Mon pays est une étrange culture de la « res publica »
La res publica, par opposition à la res privata qui veut que l’Etat, l’administration ou la population soit des propriétés privées, renvoie à ce qu’il convient d’appeler « bien ou chose publique ». La chose publique existe au moment où sa gestion se fait par et/ou au nom du peuple, c’est la poursuite du bien commun. Cette conception est à la fondation même de la république. Il est néanmoins bon de noter que la république et la démocratie ne sont pas forcément indissociables.
Cette affirmation rousseauiste : « seulement l'intérêt public gouverne, et la chose publique est quelque chose » de la république (JJ Rousseau, Du contrat social) n’a pas su intégrer les manières d’être, d’agir et de pratiquer la gestion de la chose publique dans mon pays. L’observateur lamba y observant les pratiques d’administration ne peut à aucun moment déduire qu’il s’agit d’une république s’il n’a pas sous les yeux un document officiel affichant en gras « République d’Haïti ». Les agissements des administrateurs sont à des années lumières de ce qui aurait pu être des agissements républicains.
Il ne s’agit pas ici de mettre uniquement accent, vous le comprendrez bien, sur les gouvernements qui se succèdent en laissant de coté les fonctionnaires de l’Etat. Les analyses et les critiques qui s’intéressent seulement aux gouvernements nous conduisent vers un fossé dont nous ne nous en sortons pas : « les choses vont mal parce que le gouvernement est mauvais, changeons de gouvernement et tout ira bien ! ». Cette analyse faussée nous conduit vers une instabilité chronique et en partie une misère endémique dont on peine à identifier clairement le responsable.
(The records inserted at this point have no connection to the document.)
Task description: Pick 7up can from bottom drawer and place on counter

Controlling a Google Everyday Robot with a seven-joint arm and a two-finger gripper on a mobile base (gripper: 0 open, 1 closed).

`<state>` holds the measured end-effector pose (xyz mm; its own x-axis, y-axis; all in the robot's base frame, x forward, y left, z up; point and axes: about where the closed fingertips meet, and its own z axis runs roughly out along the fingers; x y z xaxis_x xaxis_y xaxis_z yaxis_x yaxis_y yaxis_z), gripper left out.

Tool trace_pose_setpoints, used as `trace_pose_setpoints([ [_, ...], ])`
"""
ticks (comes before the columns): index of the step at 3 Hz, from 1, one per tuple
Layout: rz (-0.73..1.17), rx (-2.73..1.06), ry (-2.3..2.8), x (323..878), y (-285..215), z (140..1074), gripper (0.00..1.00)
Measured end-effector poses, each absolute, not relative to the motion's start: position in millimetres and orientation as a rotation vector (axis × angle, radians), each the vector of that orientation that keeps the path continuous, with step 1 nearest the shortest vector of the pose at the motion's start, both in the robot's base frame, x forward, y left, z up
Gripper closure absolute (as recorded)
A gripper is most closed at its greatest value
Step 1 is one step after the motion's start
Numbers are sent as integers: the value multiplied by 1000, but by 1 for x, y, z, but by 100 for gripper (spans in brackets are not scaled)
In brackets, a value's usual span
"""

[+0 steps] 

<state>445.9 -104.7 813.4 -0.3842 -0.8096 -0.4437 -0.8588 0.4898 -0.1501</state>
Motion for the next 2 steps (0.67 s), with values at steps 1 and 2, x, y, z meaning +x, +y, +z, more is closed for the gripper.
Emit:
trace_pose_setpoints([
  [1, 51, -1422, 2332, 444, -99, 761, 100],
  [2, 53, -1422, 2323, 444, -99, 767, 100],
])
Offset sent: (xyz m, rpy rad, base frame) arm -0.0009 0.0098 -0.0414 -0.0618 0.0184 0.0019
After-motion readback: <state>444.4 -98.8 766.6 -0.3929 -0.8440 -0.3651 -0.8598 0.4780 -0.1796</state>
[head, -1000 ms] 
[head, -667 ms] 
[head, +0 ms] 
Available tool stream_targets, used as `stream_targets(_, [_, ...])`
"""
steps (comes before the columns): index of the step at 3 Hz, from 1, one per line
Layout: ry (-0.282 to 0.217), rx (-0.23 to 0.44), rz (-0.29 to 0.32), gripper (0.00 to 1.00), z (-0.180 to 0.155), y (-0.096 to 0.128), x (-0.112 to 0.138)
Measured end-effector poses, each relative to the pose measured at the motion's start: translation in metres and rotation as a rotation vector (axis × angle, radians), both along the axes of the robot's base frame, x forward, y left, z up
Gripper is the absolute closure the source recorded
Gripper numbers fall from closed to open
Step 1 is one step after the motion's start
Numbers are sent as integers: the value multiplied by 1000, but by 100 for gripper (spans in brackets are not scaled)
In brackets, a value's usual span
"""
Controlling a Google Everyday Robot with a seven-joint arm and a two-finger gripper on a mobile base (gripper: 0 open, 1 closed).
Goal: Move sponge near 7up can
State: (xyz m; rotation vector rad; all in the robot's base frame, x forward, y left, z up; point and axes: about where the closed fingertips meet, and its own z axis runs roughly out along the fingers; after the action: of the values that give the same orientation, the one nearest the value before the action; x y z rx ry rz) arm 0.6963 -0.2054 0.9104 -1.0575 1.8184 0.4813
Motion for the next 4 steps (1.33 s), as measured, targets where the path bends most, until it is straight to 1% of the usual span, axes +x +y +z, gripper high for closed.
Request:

Les gouvernements qui se sont, ces vingt dernières années, succédé ont évidemment leur part de responsabilité dans cette crise économico-sociopolitique. Cependant la généralisation d’une culture étrange de l’administration qui est le fait des fonctionnaires avec l’approbation implicite d’une large part de la population permet sa reproduction et sa perpétuation. Cette étrange culture est la perversion aigüe des principes républicains et démocratiques. C’est une mauvaise indigénisation de la démocratie représentative en tant que produit importé.
La situation socioéconomique du pays réduit quasiment à néant la possibilité d’exercer un métier par vocation. On est policier pas parce qu’on a voulu être policier mais parce que l’opportunité (qui est rare) se présente et que l’échelle des possibilisation est presque nulle. On aurait pu facilement être routier si l’occasion d’intégrer la police ne s’était pas présentée. Dans la plupart des cas, celui qui décroche une place dans l’administration publique ou qui devient fonctionnaire de l’Etat est un chanceux qui ne va pas user de « sa chance » pour améliorer l’administration dans le cadre de son travail, mais au contraire va mettre tout en œuvre en vue d’avoir une situation économique et financière la plus prospère que possible. Les calculs ne se font pas en fonction de son salaire et les économies qu’il peut réaliser mais en fonction de l’importance du bien public qu’il aura à gérer. Cette façon de voir et de concevoir la gestion de la chose publique devient culturelle, c’est-a-dire intégrée par une large partie de la population.
Vu l’incapacité de l’Etat à donner l’espoir et l’envie de rêver à ses citoyens, la plupart de nos jeunes sont dans l’impossibilité de se projeter vers l’avenir et d’imaginer leur devenir. Ils se trouvent dans la position d’une communauté exodique qui attend que des cailles lui tombent du ciel. Concrètement, ces cailles imaginaires sont : une bonne place dans l’administration publique où on va pouvoir « rattraper le temps perdu » ou « la mer » avec la croyance que là bas c’est l’eldorado. Néanmoins nous devons éviter la généralisation systématique de ces analyses car il s’agit d’êtres parlants.